[WHAT YOU SHOULD DO]
Each of the entries should be output exactly, with nothing left out.

Records from a data source
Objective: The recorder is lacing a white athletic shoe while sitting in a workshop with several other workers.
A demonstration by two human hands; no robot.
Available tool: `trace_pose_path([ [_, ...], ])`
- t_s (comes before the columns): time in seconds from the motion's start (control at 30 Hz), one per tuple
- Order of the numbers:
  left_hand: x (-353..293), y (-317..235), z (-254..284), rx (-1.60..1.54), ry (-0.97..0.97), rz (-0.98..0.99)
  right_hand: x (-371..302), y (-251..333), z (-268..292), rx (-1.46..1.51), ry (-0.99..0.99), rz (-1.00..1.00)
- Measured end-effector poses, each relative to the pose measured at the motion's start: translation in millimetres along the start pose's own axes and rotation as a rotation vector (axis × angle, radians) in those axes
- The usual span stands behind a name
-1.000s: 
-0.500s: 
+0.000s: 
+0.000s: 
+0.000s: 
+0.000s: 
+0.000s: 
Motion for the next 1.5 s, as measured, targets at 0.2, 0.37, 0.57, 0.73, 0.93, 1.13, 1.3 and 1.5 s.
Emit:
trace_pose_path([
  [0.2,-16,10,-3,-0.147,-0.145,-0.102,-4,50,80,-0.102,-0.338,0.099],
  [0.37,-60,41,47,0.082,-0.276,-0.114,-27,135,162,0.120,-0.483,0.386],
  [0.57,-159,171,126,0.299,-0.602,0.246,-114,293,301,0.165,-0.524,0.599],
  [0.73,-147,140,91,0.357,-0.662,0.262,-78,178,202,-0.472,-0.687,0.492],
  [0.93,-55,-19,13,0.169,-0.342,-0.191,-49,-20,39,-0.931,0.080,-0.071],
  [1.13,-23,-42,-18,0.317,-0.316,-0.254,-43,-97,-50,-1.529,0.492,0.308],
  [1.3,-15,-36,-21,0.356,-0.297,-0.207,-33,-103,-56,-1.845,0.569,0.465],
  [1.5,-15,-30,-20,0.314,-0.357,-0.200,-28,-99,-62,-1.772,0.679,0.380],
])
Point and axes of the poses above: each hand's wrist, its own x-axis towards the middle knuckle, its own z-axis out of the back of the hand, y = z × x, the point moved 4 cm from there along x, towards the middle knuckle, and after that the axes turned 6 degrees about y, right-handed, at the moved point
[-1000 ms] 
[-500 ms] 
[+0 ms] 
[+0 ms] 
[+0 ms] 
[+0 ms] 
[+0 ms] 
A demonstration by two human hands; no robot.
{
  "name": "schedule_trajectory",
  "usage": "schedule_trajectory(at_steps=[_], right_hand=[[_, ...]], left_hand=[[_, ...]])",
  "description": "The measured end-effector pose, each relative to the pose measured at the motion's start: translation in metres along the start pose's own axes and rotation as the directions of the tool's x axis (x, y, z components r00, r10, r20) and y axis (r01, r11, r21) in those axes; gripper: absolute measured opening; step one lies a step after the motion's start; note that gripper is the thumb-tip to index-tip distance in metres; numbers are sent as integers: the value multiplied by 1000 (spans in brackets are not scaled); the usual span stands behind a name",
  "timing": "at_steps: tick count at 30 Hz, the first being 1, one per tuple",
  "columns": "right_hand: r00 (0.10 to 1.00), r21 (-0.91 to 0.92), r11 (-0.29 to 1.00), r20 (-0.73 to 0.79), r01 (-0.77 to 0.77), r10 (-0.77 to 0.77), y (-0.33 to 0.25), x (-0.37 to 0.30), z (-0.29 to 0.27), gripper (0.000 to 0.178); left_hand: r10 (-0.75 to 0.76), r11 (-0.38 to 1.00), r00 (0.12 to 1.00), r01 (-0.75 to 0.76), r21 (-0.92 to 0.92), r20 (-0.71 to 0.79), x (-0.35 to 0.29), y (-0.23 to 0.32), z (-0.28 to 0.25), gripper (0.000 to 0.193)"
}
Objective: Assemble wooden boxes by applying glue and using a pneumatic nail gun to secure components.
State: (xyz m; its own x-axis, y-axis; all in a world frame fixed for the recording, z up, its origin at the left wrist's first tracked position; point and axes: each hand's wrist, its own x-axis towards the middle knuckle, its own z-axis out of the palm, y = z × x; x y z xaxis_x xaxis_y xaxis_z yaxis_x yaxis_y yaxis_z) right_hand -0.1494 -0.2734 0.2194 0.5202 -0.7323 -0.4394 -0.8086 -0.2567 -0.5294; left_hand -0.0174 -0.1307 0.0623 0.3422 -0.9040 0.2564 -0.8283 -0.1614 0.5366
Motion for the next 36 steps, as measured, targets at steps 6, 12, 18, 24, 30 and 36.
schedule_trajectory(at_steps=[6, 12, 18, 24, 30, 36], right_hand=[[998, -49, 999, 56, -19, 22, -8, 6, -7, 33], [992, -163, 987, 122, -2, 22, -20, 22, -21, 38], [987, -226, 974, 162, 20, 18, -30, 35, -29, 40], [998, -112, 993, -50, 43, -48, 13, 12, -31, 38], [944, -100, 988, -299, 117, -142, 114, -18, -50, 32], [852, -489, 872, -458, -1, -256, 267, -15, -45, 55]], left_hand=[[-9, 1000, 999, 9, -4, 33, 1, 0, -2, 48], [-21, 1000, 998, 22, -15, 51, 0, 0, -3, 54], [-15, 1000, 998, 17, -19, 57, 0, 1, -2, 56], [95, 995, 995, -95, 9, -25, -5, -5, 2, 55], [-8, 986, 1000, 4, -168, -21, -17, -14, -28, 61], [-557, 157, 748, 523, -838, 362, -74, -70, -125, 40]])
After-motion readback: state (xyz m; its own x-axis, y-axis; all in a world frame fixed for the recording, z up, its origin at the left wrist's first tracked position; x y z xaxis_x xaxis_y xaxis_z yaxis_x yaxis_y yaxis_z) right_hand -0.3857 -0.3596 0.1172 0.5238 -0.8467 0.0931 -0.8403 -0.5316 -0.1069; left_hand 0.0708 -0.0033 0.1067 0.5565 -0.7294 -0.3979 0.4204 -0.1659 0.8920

[TASK RESPONSE]
Objective: The recorder is lacing a white athletic shoe while sitting in a workshop with several other workers.
A demonstration by two human hands; no robot.
Available tool: `trace_pose_path([ [_, ...], ])`
- t_s (comes before the columns): time in seconds from the motion's start (control at 30 Hz), one per tuple
- Order of the numbers:
  left_hand: x (-353..293), y (-317..235), z (-254..284), rx (-1.60..1.54), ry (-0.97..0.97), rz (-0.98..0.99)
  right_hand: x (-371..302), y (-251..333), z (-268..292), rx (-1.46..1.51), ry (-0.99..0.99), rz (-1.00..1.00)
- Measured end-effector poses, each relative to the pose measured at the motion's start: translation in millimetres along the start pose's own axes and rotation as a rotation vector (axis × angle, radians) in those axes
- The usual span stands behind a name
-1.000s: 
-0.500s: 
+0.000s: 
+0.000s: 
+0.000s: 
+0.000s: 
+0.000s: 
Motion for the next 1.5 s, as measured, targets at 0.2, 0.37, 0.57, 0.73, 0.93, 1.13, 1.3 and 1.5 s.
Emit:
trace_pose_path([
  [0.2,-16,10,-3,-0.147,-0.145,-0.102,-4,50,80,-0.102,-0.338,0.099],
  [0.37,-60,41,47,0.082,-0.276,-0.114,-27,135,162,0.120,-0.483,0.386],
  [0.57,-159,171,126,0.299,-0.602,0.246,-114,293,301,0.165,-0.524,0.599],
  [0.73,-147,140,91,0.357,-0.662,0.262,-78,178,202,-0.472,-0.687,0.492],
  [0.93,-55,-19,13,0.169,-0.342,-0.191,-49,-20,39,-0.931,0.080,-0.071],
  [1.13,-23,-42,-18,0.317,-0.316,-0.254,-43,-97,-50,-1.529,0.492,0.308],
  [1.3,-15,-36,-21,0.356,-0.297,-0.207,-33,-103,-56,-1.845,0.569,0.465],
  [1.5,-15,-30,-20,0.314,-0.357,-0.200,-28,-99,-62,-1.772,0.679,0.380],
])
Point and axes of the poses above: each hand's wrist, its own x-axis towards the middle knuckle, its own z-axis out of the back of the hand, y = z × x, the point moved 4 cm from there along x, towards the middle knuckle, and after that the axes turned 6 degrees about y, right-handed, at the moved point
[-1000 ms] 
[-500 ms] 
[+0 ms] 
[+0 ms] 
[+0 ms] 
[+0 ms] 
[+0 ms] 
A demonstration by two human hands; no robot.
{
  "name": "schedule_trajectory",
  "usage": "schedule_trajectory(at_steps=[_], right_hand=[[_, ...]], left_hand=[[_, ...]])",
  "description": "The measured end-effector pose, each relative to the pose measured at the motion's start: translation in metres along the start pose's own axes and rotation as the directions of the tool's x axis (x, y, z components r00, r10, r20) and y axis (r01, r11, r21) in those axes; gripper: absolute measured opening; step one lies a step after the motion's start; note that gripper is the thumb-tip to index-tip distance in metres; numbers are sent as integers: the value multiplied by 1000 (spans in brackets are not scaled); the usual span stands behind a name",
  "timing": "at_steps: tick count at 30 Hz, the first being 1, one per tuple",
  "columns": "right_hand: r00 (0.10 to 1.00), r21 (-0.91 to 0.92), r11 (-0.29 to 1.00), r20 (-0.73 to 0.79), r01 (-0.77 to 0.77), r10 (-0.77 to 0.77), y (-0.33 to 0.25), x (-0.37 to 0.30), z (-0.29 to 0.27), gripper (0.000 to 0.178); left_hand: r10 (-0.75 to 0.76), r11 (-0.38 to 1.00), r00 (0.12 to 1.00), r01 (-0.75 to 0.76), r21 (-0.92 to 0.92), r20 (-0.71 to 0.79), x (-0.35 to 0.29), y (-0.23 to 0.32), z (-0.28 to 0.25), gripper (0.000 to 0.193)"
}
Objective: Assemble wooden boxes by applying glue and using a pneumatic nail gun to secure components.
State: (xyz m; its own x-axis, y-axis; all in a world frame fixed for the recording, z up, its origin at the left wrist's first tracked position; point and axes: each hand's wrist, its own x-axis towards the middle knuckle, its own z-axis out of the palm, y = z × x; x y z xaxis_x xaxis_y xaxis_z yaxis_x yaxis_y yaxis_z) right_hand -0.1494 -0.2734 0.2194 0.5202 -0.7323 -0.4394 -0.8086 -0.2567 -0.5294; left_hand -0.0174 -0.1307 0.0623 0.3422 -0.9040 0.2564 -0.8283 -0.1614 0.5366
Motion for the next 36 steps, as measured, targets at steps 6, 12, 18, 24, 30 and 36.
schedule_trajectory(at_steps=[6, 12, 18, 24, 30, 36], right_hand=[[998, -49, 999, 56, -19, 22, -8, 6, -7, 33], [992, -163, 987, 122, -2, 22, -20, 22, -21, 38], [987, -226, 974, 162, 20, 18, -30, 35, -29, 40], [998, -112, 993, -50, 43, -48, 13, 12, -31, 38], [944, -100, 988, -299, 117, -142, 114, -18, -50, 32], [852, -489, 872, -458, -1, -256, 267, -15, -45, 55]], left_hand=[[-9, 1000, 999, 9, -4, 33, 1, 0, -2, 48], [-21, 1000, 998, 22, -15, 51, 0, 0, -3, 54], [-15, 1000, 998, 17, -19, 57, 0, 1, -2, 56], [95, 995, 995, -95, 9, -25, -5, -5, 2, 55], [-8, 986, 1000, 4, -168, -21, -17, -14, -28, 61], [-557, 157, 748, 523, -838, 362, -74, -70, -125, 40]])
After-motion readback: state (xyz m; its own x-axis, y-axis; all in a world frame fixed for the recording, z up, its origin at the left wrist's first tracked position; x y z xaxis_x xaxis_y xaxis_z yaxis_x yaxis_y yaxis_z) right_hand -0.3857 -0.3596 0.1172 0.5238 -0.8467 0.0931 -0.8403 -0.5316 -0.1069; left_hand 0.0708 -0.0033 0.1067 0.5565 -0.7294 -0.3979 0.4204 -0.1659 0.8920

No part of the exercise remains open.